> **About this exercise**: Find the lines of the listing that contain the string "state", and return them.

> **Collected material**:
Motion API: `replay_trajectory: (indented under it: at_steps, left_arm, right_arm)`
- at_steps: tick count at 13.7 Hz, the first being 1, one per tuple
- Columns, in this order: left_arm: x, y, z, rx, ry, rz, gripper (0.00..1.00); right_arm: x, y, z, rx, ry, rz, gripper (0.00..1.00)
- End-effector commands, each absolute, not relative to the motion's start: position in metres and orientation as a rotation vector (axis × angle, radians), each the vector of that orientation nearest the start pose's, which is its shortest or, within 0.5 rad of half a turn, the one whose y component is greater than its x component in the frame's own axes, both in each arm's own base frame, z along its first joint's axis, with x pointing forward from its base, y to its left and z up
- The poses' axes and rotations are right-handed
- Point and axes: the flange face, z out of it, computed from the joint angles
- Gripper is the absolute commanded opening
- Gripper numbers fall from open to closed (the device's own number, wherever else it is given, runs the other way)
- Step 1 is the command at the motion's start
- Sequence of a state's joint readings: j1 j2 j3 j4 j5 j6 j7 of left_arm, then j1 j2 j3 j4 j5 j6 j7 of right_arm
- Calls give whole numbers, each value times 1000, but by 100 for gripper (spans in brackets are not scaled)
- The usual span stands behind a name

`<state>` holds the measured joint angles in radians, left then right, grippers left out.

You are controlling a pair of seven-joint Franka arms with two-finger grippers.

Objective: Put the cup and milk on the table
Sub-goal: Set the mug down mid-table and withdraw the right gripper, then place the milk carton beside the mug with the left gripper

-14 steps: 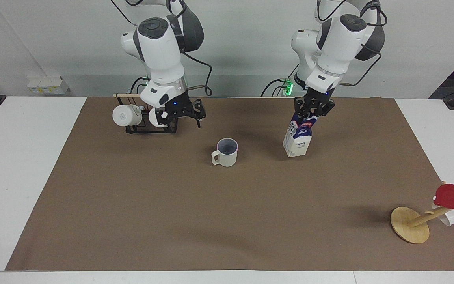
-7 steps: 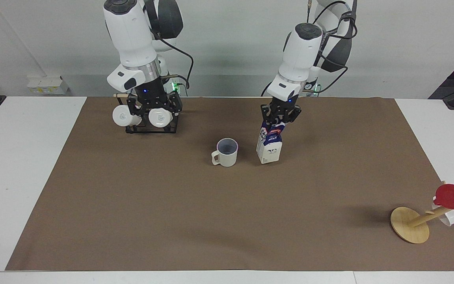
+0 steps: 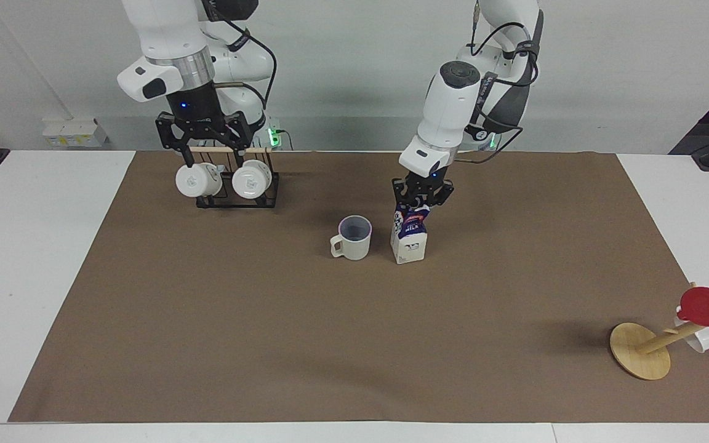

> **Task answer**:
- Sequence of a state's joint readings: j1 j2 j3 j4 j5 j6 j7 of left_arm, then j1 j2 j3 j4 j5 j6 j7 of right_arm
`<state>` holds the measured joint angles in radians, left then right, grippers left out.

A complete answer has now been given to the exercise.